I am also mindful of the breadth of the injunction sought in the plaintiff company's motion which, if granted, would effectively render the subject-matter of the article (not the allegedly defamatory words used in it) completely 'out-of-bounds' to the defendants. Such an injunction would be a severe and, in my view, an unwarranted curtailment of the defendants' constitutional freedom of expression which includes the "freedom to receive and impart ideas and information without interference".


[11] The onus of proof is on the Plaintiff. I am not satisfied that it has met the required standard of proof in this case. Further, the articles have been published. If they are defamatory the Committee will be compensated by an appropriate award of damages. Similarly, if further articles are published and if they are defamatory then the Committee would be entitled to a further award of damages. I cannot stop the newspaper publishing any articles in the future on the issue without first being satisfied that they are defamatory. That cannot be done at this stage and summarily. That is a matter to be decided as and when they arise applying the principles cited above or at the full hearing of this action.

(b) Interim Order to restrain interference


[12] In respect of the Second Defendant’s attempt by the memo of 31 March 2010, I do not think that he can stop any of his staff or employees from engaging, outside of their working hours, in voluntary or other work or services which do not affect their performances as staff or employees. There is no evidence to say that their work performances were being affected by their membership of the Committee. It is entirely up to his staff and employees to engage in whatever activity they chose outside of working hours, even if the activity might be tainted. By his own admission, he stopped them from being members of the Committee "pending investigations". Even if his motives were well intentioned and were not to make it difficult for the Committee to operate effectively, I think that was the unavoidable effect of his memorandum. Charitable organisations need all the help they can get from willing volunteers.

[13] Further, the Second Defendant was only involved in helping the Association during the Sugar Festival and therefore an outsider, has no powers under the Association’s Constitution to determine the membership of the Committee.

[14] I think the order sought in paragraph 2 of the Motion is too wide. The only interference with the Committee’s operation is from the Second Defendant’s memorandum of 31 March 2010 so I will limit the restraint to that.
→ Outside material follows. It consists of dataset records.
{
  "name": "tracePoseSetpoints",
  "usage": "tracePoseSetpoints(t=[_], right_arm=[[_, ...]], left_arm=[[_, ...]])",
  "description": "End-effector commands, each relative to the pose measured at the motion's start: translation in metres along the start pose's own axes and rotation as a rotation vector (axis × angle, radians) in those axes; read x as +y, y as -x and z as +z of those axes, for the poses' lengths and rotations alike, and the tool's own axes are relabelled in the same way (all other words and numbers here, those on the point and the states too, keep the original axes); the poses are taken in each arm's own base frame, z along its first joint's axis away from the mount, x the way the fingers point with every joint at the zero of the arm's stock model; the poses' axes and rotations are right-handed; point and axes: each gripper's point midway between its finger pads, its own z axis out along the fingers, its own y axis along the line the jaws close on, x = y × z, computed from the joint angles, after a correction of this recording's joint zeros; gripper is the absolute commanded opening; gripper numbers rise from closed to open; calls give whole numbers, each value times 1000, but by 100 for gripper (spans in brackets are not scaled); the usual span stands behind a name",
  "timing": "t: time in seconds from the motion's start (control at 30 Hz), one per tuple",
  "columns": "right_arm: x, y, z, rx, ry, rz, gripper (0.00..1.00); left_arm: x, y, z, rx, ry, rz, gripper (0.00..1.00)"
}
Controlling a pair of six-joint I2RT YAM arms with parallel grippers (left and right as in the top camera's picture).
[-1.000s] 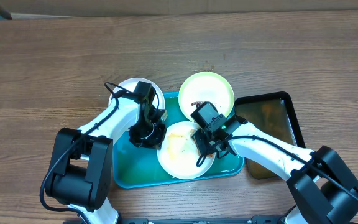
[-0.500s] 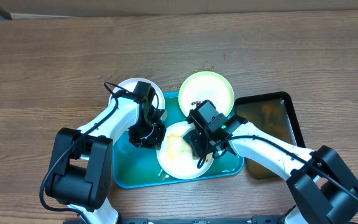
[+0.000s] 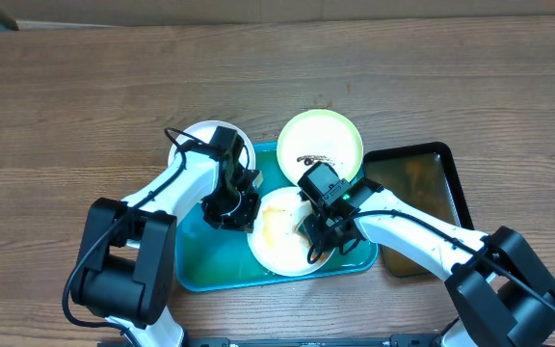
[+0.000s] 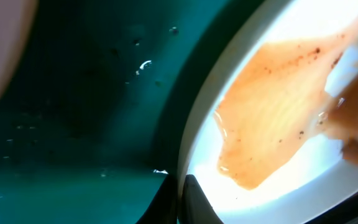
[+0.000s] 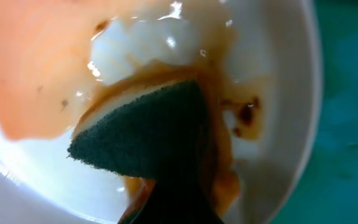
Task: Clean dirty plates on tray and stack at the side
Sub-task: 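Scrub the bottom white plate with the sponge while left gripper holds it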
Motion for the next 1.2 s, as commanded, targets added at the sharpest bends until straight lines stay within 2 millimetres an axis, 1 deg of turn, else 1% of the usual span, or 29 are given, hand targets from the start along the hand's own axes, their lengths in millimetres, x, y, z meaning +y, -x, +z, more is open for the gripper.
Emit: tracePoseSetpoints(t=[0.0,0.07,0.13,0.23,0.3,0.37,0.47,0.57,0.6,0.73,0.83,0.9,0.93,1.03,1.1,1.17], right_arm=[[-39,26,-5,-137,-221,33,4],[-36,46,-7,-220,-215,33,4],[-34,59,-10,-279,-210,37,4],[-29,74,-14,-344,-189,39,4],[-27,78,-15,-360,-183,40,4],[-26,77,-15,-356,-174,37,4],[-11,67,-9,-297,-91,-5,4],[5,44,-3,-189,12,-16,4],[6,37,-2,-157,21,-15,4],[-3,11,1,-49,-12,-2,4],[-8,2,1,-14,-35,2,4],[-12,6,1,-34,-58,1,4],[-12,11,1,-57,-65,-1,4],[-4,32,-1,-138,-31,-10,4],[14,47,-4,-195,61,-23,4],[40,53,-9,-215,202,-63,4]], left_arm=[[8,0,1,9,31,-18,4],[8,0,1,9,31,-18,4],[8,0,1,9,31,-19,4],[8,0,1,9,29,-26,4],[8,0,1,9,30,-26,4],[8,0,1,9,29,-26,4],[8,0,1,9,30,-26,4],[8,0,1,9,29,-26,4],[8,0,1,9,30,-26,4],[8,0,1,9,30,-26,4],[8,0,1,9,30,-26,4],[8,0,1,9,30,-26,4],[8,0,1,9,30,-26,4],[8,0,1,9,30,-26,4],[8,0,1,9,30,-26,4],[8,0,1,9,29,-26,4]])
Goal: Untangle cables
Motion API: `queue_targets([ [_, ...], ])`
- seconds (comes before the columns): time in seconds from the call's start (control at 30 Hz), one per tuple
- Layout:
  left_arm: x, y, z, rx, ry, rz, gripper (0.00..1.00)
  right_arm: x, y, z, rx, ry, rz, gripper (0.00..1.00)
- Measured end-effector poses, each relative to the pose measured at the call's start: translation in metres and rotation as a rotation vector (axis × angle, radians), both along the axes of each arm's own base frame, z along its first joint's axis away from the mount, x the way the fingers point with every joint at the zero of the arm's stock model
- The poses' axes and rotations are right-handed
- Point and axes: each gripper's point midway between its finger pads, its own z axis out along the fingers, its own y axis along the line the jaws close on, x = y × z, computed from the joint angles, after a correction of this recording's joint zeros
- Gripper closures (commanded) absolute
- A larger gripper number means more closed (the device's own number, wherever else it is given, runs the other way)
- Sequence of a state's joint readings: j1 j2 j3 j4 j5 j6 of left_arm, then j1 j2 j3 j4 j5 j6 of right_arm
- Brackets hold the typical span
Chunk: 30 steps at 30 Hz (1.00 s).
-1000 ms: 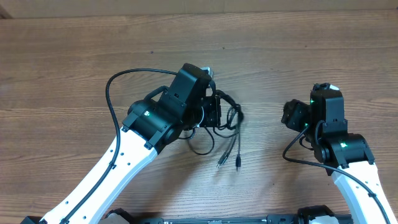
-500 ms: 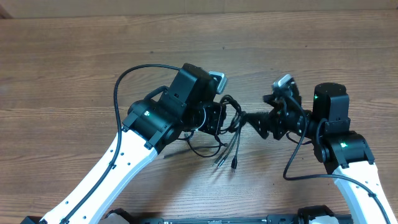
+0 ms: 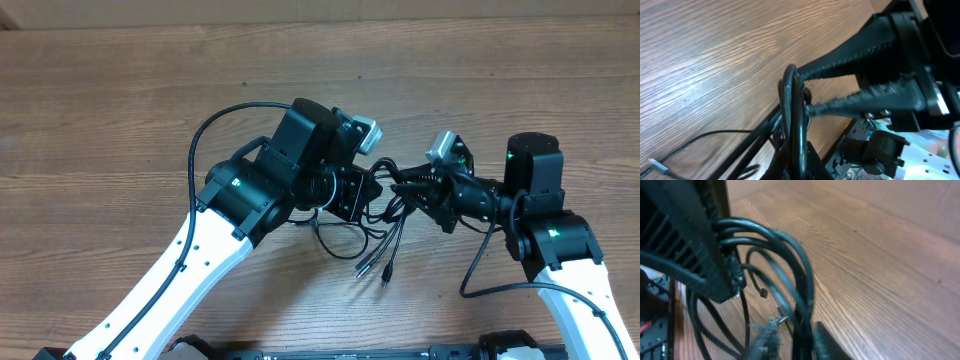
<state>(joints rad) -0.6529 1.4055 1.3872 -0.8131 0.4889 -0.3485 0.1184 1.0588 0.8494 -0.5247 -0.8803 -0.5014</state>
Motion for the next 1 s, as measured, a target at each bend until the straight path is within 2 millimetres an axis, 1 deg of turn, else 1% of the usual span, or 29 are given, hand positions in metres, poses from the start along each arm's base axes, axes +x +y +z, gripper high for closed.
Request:
queue_targets([
  [0.1, -0.001, -0.001, 0.001, -0.009, 0.008, -0.001, 0.96, 0.001, -0.001, 0.000, -0.003, -0.001, -0.004, 0.96],
  [0.33, 0.002, -0.003, 0.004, -0.025, 0.012, 0.015, 0.96, 0.001, -0.001, 0.000, 0.005, 0.017, -0.016, 0.96],
  [0.5, 0.004, -0.003, 0.004, -0.026, 0.011, 0.029, 0.96, 0.012, -0.007, -0.002, 0.017, 0.090, -0.122, 0.96],
  [0.6, 0.009, 0.002, 0.001, -0.005, 0.028, 0.091, 0.96, 0.023, -0.013, -0.004, 0.028, 0.147, -0.229, 0.96],
  [0.67, 0.012, 0.005, -0.001, 0.004, 0.044, 0.131, 0.96, 0.035, -0.028, -0.012, 0.022, 0.210, -0.377, 0.96],
  [0.7, 0.013, 0.005, -0.002, 0.006, 0.046, 0.139, 0.96, 0.039, -0.033, -0.014, 0.018, 0.223, -0.420, 0.96],
  [0.77, 0.014, 0.006, -0.002, 0.008, 0.055, 0.155, 0.96, 0.050, -0.053, -0.022, 0.013, 0.281, -0.594, 0.96],
  [0.83, 0.013, 0.008, -0.004, 0.016, 0.064, 0.162, 0.96, 0.056, -0.071, -0.031, 0.016, 0.339, -0.743, 0.96],
  [0.93, 0.013, 0.010, -0.006, 0.027, 0.068, 0.172, 0.96, 0.058, -0.092, -0.041, 0.021, 0.403, -0.914, 0.96],
  [1.0, 0.013, 0.010, -0.006, 0.028, 0.067, 0.174, 0.96, 0.057, -0.099, -0.044, 0.022, 0.423, -0.966, 0.96],
])
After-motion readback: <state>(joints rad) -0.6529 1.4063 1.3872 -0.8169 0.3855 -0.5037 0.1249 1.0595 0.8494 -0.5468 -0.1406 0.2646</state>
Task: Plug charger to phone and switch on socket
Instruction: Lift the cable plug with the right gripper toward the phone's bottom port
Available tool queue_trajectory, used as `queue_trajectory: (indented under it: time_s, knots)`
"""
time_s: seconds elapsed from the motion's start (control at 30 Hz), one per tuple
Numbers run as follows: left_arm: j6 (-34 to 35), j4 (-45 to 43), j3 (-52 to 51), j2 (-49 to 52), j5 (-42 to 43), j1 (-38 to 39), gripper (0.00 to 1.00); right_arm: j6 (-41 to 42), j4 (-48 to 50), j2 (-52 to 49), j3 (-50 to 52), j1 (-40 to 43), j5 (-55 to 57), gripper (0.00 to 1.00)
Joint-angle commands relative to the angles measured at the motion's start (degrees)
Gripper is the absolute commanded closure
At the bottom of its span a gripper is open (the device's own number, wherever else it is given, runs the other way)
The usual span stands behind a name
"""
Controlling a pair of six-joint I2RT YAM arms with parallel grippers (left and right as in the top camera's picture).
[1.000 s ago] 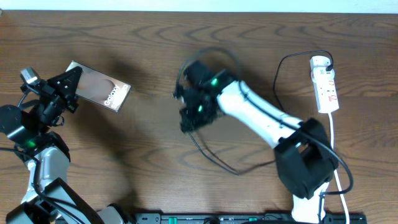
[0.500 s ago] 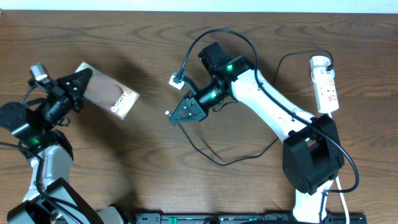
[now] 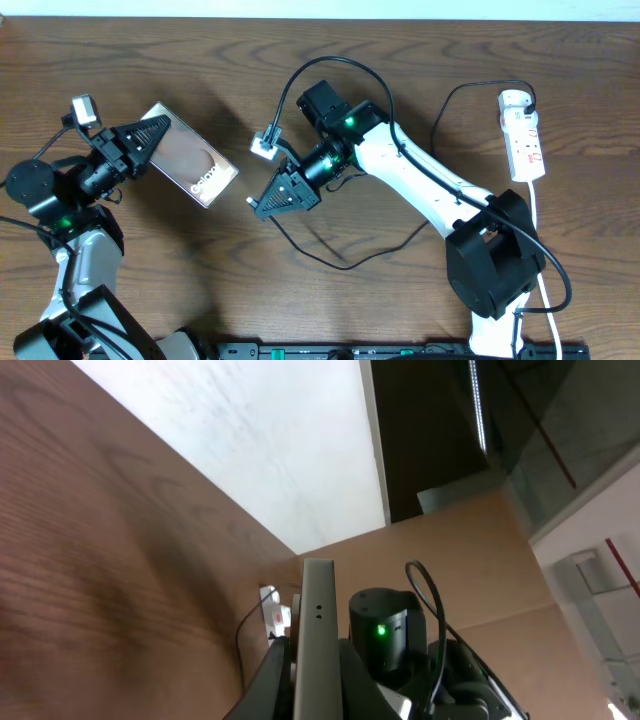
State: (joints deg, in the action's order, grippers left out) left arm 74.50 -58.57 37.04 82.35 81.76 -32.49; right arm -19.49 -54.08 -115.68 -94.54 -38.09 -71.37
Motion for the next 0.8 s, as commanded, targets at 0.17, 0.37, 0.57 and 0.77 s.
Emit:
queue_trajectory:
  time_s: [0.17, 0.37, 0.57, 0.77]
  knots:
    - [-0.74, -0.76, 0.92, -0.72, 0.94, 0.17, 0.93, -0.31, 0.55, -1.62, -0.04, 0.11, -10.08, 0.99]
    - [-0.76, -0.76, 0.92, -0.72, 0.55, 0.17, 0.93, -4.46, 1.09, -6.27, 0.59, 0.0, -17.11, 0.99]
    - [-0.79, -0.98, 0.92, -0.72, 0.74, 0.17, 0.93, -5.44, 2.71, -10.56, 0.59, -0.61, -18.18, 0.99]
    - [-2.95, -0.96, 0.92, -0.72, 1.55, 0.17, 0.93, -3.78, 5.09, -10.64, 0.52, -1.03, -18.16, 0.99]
The Second Defendant is to be restrained from directing his staff members and employees from stepping down as members or co-opted members of the Committee as stated in that memorandum.

(c) Order for damages


[15] The order for damages cannot be granted at this interlocutory stage.

COSTS


[16] The Plaintiff has won against the Second Defendant but lost against the First Defendant. Much would depend on whether the articles were defamatory and that remains to be decided at the full hearing. In the circumstances I order that the costs of this application be costs in the cause.

ORDERS


[17] The Orders are therefore as follows:
  1. The Orders sought in paragraphs 1 and 3 of the Motion filed on 21 April 2010 are refused.
  2. The Second Defendant is restrained from directing and stopping staff members and employees of the Lautoka City Council from being members or co-opted members of the Sugar Festival Committee.
  1. The costs of this application are to be costs in the cause.
  1. The action is to take its normal course.